Berlin is a beautiful, magnificent, monumental city. Amsterdam's most extravagant, eye-catching sites (like the old churches or the Royal Palace or the museums on the Museumplein) would hardly be noticed in Berlin. They might even be scoffable. Even the big, old (admittedly uglier) Communist monuments in the Eastern half of the city stand out. And Berlin is a huge city, too. Absolutely massive -- and I've only seen a fraction of it. It all actually makes me appreciate Amsterdam so much more: many of the advantages of the "big city" without many of the hassles. Still, it's cool to be in a really big city like Berlin, too.
I tried a Berliner Weiße -- "official beverage of the city of Berlin." It was nasty. White beer mixed with heavy fruit-flavored syrup, sipped through a straw. Yeah, I should have known better... I would not recommend it.
I
would heartily recommend taking a walking tour of the city of Berlin. Three separate individuals recommended this very highly to me -- and they were absolutely right. I went with
Insider Tours, and I would highly recommend the experience. Our tour guide was a tall, theatrical Welshman who studied political science and history and was obviously crazy about his adopted hometown (Berlin). We had a lot of fun as we walked through the city, and we learned a lot, too. This may sound ridiculous, but I honestly feel like those four hours of walking around Berlin helped me to understand the history of the 20th Century (particularly WW1, WW2, and the Cold War) better than all the history courses I've ever taken, all the books I've ever read, and all the personal life experiences I've ever had combined. Suffice to say: if you ever make it to Berlin, take the walking tour.
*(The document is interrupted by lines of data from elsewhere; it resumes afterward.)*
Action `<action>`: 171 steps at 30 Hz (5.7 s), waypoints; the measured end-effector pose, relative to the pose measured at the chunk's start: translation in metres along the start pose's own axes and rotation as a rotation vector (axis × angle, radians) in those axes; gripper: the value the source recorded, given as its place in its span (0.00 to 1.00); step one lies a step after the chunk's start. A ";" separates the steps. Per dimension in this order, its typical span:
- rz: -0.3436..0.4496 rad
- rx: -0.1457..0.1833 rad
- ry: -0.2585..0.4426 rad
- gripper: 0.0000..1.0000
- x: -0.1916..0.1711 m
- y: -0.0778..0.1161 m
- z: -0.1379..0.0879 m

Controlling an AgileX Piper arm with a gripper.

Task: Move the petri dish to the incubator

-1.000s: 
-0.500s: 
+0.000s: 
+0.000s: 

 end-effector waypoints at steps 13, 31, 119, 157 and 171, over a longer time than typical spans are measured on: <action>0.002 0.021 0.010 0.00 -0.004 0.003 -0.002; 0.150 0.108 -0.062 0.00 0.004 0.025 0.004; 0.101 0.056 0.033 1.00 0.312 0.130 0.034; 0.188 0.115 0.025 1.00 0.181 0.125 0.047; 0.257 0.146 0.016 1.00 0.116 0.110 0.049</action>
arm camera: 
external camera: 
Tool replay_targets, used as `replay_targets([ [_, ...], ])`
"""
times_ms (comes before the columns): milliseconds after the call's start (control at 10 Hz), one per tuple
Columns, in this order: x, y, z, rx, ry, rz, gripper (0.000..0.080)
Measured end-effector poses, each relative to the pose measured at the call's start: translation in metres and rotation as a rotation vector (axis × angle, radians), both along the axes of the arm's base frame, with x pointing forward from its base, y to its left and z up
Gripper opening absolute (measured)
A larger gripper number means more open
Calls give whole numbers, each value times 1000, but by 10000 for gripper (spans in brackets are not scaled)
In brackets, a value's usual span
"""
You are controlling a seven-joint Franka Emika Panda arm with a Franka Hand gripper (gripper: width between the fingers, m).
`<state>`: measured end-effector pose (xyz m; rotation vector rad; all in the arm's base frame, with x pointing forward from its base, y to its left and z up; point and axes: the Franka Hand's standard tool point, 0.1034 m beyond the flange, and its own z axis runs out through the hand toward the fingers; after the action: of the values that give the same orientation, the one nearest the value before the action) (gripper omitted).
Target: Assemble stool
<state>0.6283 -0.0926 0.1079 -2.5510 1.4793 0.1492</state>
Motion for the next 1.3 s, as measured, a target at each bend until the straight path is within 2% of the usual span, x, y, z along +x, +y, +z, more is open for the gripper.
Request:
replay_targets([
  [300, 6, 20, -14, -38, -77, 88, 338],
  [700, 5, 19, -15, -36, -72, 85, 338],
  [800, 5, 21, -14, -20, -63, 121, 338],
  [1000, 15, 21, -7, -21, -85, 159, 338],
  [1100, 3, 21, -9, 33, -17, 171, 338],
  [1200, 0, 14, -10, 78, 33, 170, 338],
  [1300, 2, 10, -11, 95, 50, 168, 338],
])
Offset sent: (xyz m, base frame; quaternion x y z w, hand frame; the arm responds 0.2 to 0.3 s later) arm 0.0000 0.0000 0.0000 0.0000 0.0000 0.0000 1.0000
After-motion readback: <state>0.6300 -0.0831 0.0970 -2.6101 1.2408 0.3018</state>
I’m surprised by the seeming mono-culturalism of the Germans. Being here in Berlin has reminded me that the Dutch are totally awesome when it comes to inter-cultural communication. But where I might have presumed that this was something of a European trait, a couple of days in Berlin (arguably the most “international” of Germany’s cities) have shown me that, no, it’s actually not "European" -- it's Dutch. Germans seem to be much more similar to Americans (or other people from “big” countries) -- regarding their linguistic adaptability, their points of cultural friction, and their latent sense of nationalism -- as opposed to the Dutch people (or other people from “little” countries). The language barrier is much more real here. But so is the cultural barrier. I just feelmore like a foreigner here in Berlin; even more foreign than my first time in Amsterdam (when I was much less cross-culturally experienced). A simple visit to a neighborhood cafe reveals a surprising amount of cultural misunderstanding: how to speak the language, how to order food and drinks, how to pay the bill, even how to conduct ourselves in our own company at the cafe. We're immediately pegged as Americans and treated as a point of curiosity by the locals (which would almost never happen in Amsterdam). "I like your American accent," they tell me, "Just like in the movies." Funny, huh? It’s not entirely disagreeable -- and certainly not unmanageable. But it is remarkable.
All the stereotypes about Germans being über-analytical, über-ordered, über-organized, and über-methodical seem to be astonishingly accurate. It's comical to realize that Berliners have counted and numerically-identified each and every one of the precisely 412,000 trees in the city -- many of which even have their number tag physically-affixed to the corresponding tree trunk! But I've now seen how the Germans' administrative aptitude has its definite upsides: namely, timely public transportation and sparklingly-clean public toilets.
Last observation: I like Berlin.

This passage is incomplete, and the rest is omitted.